> **Work to be completed**
Go through the entries below and copy each line containing the word "left".

> **Data for the task**
┏━━

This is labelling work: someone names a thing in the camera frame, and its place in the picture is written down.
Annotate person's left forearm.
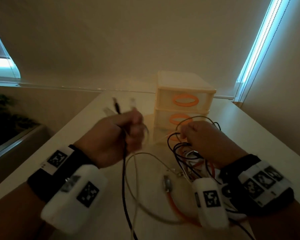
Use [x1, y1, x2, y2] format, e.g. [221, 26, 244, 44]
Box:
[0, 182, 55, 240]

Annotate cream three-drawer organiser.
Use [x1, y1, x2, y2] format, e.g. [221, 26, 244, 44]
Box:
[154, 70, 217, 145]

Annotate person's right hand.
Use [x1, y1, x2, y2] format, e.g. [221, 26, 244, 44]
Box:
[180, 120, 248, 169]

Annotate cream white USB cable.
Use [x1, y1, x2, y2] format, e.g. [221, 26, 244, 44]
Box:
[103, 107, 140, 240]

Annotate person's left hand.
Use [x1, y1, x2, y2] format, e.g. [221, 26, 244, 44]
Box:
[74, 108, 147, 169]

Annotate bright narrow window strip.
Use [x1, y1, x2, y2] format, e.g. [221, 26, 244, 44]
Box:
[234, 0, 293, 102]

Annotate beaded blind pull chain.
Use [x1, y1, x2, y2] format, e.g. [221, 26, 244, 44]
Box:
[234, 0, 293, 103]

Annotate bright window corner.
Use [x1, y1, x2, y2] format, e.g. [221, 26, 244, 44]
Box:
[0, 17, 21, 85]

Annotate thin black right camera wire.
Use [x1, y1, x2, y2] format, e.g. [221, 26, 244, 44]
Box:
[225, 208, 255, 240]

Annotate person's right forearm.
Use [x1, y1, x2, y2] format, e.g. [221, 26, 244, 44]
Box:
[247, 200, 300, 240]

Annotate pile of cables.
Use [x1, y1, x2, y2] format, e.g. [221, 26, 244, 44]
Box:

┗━━

> **Problem solution**
Annotate person's left forearm.
Annotate person's left hand.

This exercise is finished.